10分後、山下は学校に着いた。

そこは、涼子も通っていた場所。

そして、涼子が自殺した場所でもあった。

(やはり…)

幾多は、正門に向かわずに、裏口に回る山下の背中を睨んだ。

後を追おうとした瞬間、幾多の携帯が鳴った。

マナーモードにしていた為、周りに音がもれることはなかった。

(時間がないな)

携帯を切ることなくそのままの状態にして、幾多は歩き出した。



学校は思ったより、広い。

宿直の先生が残っているとはいえ、生徒の出入りをすべて、監視はできない。

裏口から忍び込んだ生徒は、山下の他に2人。

彼らは、職員室のある校舎からは死角になる北校舎と、別館をつなぐ渡り廊下のそばに集まっていた。

「まじなの?涼子が退院したって」

三人の中で、一番怯えているのは、ショートカットの柳奈津美。

「そんなはずはないよ。
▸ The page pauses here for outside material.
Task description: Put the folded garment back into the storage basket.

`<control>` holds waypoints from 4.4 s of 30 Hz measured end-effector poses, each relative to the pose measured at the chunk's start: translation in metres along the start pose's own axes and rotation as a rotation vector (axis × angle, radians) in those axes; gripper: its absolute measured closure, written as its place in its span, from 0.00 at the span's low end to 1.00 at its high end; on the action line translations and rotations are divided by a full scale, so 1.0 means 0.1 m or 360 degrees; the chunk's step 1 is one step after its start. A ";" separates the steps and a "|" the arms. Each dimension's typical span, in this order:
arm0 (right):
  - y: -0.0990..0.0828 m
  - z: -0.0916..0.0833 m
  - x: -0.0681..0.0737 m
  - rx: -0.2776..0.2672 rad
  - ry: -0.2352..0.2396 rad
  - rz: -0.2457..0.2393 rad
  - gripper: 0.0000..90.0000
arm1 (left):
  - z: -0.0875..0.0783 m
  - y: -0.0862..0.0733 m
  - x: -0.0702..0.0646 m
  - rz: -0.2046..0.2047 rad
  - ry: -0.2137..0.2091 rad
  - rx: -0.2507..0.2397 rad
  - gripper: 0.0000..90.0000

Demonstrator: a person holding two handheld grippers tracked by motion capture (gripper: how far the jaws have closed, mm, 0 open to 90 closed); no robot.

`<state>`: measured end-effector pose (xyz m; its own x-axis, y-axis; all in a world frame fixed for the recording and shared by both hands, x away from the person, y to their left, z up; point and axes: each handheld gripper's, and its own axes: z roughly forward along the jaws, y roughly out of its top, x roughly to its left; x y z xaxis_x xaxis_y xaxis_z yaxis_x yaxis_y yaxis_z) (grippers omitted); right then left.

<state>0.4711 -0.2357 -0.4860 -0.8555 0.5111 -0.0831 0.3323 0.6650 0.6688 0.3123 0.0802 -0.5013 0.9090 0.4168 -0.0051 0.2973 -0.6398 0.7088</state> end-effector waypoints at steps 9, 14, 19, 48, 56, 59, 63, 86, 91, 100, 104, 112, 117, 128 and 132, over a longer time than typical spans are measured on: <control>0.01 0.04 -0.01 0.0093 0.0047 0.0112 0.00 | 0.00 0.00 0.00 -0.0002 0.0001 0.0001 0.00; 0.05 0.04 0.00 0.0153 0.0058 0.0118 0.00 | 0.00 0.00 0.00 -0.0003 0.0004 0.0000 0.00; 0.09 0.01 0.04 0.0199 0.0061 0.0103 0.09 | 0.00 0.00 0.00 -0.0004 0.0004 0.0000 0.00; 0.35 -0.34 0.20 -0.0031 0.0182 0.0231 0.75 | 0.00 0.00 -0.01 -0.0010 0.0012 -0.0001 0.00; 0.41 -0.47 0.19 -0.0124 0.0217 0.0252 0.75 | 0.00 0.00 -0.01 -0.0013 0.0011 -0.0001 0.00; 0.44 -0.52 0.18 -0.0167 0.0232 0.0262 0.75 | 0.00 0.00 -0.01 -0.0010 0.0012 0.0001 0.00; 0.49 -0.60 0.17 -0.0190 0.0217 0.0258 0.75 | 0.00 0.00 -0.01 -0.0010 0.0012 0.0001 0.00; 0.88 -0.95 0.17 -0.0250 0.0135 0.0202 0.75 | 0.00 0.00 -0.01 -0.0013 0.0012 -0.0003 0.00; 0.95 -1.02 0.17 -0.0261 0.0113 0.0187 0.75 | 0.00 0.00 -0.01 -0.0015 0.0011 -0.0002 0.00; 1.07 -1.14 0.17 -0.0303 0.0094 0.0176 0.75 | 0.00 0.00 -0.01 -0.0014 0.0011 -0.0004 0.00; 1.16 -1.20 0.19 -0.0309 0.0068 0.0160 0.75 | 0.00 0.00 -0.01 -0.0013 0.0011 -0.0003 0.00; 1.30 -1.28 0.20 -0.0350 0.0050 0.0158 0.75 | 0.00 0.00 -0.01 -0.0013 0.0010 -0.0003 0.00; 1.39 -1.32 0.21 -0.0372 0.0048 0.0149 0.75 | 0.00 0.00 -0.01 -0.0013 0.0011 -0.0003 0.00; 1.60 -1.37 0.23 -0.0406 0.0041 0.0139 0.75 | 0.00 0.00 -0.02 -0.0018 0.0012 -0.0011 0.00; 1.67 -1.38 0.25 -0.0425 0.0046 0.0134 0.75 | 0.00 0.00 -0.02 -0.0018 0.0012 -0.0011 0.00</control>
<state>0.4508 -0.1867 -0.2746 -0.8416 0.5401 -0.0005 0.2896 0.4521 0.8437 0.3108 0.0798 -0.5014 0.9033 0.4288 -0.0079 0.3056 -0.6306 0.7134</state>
わたしは、病院まで確認に行って、確かめたんだから」

爪を噛みながら、イラついているのは、松下実花。

「俺は、知らないよ。か、関係ないじゃないか!なのに、どうして〜電話があるんだよ」

山下雄大は、完全に怯えていた。

「今更、何言ってんだよ!あんたも、この話に乗っただろうがよ」

実花は、完全に怯えている山下を見て、さらに苛ついた。

「お、俺は…幾多がいなくなれば、希望校の枠があくからと…」

実花は山下をキッと睨み、

「だから、あんたはその枠に入れたんだろうが!」

「そ、そうだけど…」

山下はシュンとなった。

「あ、あたしはただ…木村君をふった涼子が、許せなかったから…」

奈津美は、か細い声で口を開いた。

「みんな…あいつが、気に入らなかったのよ!あいつが、周りのやつにちやほやされているのを見る度に、許せなかった!」

実花は、爪を噛みきった。

「実花…」

奈津美は、実花をすがるように見た。